## [Problem statement]
Find the word "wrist" in the data below and copy each line that holds it.

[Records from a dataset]
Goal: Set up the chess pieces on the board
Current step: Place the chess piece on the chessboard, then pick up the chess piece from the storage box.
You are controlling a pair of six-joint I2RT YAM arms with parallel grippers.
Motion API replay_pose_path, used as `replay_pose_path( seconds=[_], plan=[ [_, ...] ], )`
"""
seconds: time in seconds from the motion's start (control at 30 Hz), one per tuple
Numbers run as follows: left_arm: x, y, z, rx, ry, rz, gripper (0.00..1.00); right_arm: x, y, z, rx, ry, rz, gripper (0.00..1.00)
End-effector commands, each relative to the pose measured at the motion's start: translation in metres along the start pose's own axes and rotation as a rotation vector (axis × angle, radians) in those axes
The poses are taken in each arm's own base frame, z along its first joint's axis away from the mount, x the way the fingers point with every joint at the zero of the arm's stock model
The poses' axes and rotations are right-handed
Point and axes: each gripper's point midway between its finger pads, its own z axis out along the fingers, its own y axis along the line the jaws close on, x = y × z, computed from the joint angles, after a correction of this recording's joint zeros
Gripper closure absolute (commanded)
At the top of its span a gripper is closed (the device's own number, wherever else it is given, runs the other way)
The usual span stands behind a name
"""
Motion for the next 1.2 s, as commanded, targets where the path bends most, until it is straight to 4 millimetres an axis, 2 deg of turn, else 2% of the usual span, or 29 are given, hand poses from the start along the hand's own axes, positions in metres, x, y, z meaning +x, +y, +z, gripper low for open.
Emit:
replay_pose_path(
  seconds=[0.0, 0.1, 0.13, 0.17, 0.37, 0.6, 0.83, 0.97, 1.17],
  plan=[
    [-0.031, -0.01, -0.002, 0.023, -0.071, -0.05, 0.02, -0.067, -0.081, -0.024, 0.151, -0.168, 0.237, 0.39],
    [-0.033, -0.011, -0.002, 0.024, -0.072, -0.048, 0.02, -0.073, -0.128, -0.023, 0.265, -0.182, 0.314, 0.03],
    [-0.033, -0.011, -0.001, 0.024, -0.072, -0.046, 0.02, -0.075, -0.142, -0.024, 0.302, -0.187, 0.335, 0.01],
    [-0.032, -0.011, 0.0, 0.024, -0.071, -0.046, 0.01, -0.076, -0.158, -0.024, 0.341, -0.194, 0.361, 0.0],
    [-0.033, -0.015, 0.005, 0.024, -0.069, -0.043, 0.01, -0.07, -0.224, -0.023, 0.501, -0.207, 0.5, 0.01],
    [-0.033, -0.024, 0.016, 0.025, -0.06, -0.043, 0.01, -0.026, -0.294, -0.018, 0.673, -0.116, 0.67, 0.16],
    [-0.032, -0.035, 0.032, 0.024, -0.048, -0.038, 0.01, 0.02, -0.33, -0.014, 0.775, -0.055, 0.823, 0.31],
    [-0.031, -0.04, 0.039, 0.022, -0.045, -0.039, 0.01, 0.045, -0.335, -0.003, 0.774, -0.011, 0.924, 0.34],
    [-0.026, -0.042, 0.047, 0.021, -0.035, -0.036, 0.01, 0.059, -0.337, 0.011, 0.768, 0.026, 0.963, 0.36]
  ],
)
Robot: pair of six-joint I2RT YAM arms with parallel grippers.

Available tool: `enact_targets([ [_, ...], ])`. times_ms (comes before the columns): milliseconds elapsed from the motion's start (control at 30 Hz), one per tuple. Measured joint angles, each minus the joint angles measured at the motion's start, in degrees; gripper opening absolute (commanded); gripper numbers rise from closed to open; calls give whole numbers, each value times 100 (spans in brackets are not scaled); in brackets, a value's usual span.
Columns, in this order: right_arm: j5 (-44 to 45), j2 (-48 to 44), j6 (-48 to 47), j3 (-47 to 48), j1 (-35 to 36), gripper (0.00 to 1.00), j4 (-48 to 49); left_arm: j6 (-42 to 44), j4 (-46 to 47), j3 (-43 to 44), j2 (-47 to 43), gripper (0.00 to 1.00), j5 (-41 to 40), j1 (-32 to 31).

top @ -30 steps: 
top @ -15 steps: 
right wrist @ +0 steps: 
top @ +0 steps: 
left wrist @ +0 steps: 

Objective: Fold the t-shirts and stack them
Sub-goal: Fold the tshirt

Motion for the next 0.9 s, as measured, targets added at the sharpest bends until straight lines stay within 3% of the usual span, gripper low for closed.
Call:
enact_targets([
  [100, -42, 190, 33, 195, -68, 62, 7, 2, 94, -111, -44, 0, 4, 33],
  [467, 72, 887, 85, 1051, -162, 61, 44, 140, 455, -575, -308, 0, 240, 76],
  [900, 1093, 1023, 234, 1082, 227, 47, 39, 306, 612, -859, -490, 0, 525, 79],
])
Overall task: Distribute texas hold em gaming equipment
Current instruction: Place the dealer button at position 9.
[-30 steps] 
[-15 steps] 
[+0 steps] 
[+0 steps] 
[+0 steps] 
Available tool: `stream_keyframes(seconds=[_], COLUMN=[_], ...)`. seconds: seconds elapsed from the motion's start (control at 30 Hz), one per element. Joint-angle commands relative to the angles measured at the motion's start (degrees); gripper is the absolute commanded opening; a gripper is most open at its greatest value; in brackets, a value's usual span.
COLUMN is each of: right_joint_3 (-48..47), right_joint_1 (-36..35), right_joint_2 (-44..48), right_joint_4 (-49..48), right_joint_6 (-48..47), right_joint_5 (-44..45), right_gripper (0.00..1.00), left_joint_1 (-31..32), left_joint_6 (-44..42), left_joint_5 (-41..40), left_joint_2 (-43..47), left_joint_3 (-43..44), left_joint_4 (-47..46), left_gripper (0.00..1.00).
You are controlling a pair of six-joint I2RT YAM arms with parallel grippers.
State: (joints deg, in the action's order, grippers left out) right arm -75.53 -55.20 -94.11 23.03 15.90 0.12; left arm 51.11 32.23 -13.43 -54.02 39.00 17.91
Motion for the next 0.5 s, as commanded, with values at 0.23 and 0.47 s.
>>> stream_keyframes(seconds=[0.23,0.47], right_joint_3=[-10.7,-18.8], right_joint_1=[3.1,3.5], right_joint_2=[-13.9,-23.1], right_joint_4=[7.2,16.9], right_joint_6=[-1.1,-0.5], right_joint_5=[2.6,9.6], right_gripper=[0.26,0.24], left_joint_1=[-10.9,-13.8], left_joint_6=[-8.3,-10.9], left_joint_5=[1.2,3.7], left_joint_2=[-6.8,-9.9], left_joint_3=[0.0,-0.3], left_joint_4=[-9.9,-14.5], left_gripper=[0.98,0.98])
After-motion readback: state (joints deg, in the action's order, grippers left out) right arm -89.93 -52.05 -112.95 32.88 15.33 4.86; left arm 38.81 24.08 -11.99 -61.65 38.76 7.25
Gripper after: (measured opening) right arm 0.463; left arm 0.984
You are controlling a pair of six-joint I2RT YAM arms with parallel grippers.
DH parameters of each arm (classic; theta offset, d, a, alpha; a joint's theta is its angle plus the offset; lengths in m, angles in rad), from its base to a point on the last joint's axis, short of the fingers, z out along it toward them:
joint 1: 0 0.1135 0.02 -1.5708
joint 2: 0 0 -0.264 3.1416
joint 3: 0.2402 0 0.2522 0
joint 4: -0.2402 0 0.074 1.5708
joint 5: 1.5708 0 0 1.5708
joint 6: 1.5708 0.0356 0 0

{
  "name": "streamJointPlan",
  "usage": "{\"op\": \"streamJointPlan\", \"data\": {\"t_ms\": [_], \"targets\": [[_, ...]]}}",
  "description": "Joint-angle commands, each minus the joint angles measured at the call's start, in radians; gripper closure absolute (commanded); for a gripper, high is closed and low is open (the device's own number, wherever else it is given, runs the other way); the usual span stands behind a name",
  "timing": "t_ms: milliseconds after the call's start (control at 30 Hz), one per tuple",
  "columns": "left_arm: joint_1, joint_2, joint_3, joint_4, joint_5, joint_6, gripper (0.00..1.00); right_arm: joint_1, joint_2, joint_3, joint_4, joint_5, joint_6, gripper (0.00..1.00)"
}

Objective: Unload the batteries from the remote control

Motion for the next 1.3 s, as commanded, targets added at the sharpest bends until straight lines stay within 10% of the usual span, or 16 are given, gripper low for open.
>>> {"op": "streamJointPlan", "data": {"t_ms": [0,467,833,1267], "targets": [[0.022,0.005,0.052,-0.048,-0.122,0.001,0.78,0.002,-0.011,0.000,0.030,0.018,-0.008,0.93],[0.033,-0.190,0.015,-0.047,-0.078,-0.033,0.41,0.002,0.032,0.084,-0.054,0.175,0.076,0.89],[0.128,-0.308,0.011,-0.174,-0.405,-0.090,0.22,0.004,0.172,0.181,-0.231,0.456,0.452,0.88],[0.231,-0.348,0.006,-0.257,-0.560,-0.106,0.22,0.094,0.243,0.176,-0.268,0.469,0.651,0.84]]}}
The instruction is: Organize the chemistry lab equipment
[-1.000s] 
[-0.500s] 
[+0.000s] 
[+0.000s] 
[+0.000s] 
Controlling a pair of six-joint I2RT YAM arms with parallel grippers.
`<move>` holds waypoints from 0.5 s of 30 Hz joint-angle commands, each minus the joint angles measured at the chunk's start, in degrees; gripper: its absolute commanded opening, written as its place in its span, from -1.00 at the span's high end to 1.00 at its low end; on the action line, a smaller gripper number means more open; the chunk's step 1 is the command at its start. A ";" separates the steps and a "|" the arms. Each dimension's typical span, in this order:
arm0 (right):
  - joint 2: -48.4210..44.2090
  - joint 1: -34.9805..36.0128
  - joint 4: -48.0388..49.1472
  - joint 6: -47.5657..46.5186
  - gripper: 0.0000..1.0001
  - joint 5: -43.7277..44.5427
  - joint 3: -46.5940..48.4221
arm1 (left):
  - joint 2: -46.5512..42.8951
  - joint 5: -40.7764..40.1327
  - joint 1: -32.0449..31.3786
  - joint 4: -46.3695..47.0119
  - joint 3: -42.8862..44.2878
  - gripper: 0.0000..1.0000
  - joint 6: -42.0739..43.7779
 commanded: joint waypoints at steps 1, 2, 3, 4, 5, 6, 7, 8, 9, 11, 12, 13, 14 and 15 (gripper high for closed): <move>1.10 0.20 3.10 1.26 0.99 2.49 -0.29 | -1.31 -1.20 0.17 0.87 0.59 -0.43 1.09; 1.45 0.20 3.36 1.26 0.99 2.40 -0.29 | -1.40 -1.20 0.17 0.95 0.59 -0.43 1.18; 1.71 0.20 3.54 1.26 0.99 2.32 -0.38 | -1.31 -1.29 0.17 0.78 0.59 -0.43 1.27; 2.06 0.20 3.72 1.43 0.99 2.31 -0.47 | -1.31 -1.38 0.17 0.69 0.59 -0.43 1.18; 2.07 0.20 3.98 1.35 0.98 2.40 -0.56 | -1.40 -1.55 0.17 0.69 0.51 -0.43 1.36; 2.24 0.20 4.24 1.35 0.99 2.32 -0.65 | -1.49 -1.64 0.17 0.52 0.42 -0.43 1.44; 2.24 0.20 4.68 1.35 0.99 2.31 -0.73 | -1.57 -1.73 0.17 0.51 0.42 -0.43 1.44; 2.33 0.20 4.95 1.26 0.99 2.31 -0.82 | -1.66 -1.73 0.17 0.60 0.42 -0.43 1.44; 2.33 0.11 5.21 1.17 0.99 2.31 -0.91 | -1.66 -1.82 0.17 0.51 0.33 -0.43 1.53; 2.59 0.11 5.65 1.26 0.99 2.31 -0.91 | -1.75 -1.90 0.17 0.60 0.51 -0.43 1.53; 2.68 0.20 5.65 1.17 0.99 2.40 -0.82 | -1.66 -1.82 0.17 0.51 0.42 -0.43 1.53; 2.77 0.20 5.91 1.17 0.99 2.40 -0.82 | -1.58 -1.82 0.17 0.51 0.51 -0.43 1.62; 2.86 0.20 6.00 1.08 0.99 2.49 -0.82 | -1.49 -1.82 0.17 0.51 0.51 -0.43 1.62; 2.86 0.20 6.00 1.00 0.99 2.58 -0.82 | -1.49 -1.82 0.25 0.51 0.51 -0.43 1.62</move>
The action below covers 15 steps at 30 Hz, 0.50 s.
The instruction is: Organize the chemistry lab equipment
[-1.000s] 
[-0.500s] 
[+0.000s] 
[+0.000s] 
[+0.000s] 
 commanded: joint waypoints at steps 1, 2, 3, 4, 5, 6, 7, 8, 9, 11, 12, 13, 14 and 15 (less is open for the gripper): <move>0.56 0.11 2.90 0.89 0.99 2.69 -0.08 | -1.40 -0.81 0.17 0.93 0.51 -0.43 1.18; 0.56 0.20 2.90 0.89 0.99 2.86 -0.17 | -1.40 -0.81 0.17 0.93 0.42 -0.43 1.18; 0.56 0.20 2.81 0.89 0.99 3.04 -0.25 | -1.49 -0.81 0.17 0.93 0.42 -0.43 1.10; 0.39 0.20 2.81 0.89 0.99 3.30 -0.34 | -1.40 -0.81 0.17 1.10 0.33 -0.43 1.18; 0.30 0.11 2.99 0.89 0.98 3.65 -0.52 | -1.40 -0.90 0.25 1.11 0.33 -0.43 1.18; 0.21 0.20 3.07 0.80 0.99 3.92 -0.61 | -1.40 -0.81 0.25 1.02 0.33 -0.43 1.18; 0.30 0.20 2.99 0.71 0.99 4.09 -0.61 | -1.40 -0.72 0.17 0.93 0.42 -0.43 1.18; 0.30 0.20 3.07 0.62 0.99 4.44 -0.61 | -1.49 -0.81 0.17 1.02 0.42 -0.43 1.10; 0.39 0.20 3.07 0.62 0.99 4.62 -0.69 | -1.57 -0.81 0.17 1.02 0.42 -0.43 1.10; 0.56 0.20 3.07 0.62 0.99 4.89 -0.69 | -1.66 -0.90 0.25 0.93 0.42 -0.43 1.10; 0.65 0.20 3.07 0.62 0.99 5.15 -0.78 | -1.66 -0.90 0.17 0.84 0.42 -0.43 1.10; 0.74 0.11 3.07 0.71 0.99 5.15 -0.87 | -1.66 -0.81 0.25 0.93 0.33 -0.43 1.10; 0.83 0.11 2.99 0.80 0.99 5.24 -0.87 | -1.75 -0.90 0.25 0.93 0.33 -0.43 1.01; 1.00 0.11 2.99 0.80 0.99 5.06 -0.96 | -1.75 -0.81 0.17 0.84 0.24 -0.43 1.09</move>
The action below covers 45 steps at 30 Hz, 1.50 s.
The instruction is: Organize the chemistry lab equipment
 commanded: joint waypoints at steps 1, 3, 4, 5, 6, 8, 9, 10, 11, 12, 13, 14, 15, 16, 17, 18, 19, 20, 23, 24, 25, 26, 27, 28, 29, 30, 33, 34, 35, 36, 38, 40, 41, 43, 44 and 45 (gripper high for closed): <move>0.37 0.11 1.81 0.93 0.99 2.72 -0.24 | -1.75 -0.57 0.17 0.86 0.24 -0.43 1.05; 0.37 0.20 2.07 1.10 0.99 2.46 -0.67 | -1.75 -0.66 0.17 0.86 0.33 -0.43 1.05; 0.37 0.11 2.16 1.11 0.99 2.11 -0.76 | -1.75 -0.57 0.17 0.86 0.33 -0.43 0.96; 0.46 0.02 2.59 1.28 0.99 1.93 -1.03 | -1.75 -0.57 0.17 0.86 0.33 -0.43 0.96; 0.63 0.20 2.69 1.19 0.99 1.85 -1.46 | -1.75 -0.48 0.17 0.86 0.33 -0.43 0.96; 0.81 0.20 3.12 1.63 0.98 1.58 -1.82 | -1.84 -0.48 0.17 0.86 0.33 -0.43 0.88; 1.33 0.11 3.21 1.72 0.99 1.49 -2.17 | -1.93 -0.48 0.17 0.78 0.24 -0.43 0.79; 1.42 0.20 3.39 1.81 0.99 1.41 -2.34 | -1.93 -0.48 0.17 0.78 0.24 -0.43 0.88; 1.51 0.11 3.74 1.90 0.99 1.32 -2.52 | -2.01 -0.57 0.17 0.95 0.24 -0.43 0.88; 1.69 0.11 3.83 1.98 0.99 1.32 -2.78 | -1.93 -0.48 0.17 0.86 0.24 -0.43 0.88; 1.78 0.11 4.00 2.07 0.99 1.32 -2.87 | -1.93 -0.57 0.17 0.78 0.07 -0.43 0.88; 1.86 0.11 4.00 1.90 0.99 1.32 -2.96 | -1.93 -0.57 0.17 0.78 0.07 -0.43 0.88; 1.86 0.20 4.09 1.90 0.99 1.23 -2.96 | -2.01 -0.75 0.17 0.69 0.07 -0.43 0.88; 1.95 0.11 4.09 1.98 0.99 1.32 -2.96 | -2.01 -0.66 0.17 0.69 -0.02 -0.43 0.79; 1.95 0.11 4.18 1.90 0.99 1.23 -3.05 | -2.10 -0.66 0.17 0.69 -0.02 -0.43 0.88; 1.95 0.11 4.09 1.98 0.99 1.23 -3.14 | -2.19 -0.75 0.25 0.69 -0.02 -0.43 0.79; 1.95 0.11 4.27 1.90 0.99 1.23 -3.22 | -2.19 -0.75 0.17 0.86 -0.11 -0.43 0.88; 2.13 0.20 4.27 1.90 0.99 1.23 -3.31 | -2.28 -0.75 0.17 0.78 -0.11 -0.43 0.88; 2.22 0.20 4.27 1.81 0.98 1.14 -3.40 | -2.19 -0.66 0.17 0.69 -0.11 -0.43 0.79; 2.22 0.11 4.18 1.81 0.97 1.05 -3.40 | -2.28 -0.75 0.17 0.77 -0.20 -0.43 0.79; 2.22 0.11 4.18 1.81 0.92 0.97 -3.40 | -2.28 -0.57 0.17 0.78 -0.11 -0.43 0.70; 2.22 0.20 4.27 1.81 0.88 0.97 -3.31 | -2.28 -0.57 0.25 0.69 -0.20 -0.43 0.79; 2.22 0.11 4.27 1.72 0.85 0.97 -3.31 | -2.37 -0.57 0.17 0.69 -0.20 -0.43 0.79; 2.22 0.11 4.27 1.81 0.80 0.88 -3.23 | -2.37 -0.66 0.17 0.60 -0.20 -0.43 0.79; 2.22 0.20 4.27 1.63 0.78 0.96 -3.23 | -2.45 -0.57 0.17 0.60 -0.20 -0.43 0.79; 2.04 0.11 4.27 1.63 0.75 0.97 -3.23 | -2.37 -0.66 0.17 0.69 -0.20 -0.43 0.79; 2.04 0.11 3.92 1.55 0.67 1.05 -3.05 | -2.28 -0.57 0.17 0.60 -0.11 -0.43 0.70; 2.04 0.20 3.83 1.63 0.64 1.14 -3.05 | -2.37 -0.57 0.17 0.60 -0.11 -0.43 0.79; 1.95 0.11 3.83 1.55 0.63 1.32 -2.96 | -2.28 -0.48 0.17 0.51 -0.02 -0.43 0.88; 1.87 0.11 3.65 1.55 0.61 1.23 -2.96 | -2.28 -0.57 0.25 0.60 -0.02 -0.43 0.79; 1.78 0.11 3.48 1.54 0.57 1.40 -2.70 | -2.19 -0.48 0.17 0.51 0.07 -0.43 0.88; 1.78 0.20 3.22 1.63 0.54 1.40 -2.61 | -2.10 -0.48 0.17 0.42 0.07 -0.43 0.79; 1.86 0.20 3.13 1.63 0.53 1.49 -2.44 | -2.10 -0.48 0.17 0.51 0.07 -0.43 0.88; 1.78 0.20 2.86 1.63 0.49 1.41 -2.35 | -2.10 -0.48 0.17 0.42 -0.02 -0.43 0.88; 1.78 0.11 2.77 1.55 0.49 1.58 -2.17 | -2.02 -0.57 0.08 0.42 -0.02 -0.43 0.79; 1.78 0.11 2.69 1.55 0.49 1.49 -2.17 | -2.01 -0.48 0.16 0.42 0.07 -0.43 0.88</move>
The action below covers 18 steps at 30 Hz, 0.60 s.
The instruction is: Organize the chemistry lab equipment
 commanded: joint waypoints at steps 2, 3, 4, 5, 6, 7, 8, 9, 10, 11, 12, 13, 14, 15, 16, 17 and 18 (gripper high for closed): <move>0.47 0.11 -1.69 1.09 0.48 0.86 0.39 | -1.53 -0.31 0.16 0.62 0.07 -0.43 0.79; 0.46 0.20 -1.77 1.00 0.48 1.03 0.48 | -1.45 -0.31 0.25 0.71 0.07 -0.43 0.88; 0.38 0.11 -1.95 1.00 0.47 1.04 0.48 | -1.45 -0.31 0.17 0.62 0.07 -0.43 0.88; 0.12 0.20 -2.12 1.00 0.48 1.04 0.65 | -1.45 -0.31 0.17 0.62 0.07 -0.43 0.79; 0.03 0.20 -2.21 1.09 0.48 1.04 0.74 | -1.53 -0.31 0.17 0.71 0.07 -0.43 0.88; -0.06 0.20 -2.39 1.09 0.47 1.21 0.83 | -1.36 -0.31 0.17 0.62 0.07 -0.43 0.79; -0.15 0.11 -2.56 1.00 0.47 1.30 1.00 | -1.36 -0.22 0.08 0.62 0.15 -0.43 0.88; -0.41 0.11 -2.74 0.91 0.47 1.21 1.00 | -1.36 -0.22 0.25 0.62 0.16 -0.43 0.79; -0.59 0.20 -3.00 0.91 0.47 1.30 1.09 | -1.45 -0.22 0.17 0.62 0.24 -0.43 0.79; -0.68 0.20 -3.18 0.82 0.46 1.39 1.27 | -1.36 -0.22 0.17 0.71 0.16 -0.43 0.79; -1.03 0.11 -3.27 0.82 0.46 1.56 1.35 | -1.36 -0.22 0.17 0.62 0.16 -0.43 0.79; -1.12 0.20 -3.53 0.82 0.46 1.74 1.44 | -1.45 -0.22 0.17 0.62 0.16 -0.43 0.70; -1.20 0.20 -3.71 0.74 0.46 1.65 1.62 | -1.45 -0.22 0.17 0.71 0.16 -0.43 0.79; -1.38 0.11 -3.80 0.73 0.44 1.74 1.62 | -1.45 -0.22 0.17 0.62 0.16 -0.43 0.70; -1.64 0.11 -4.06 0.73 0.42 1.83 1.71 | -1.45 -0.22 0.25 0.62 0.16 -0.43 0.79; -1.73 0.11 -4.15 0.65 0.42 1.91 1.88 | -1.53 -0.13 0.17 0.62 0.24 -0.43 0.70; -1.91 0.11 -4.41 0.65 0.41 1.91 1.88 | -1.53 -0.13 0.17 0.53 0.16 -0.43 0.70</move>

## [Solved exercise]
right wrist @ +0 steps: 
left wrist @ +0 steps: 

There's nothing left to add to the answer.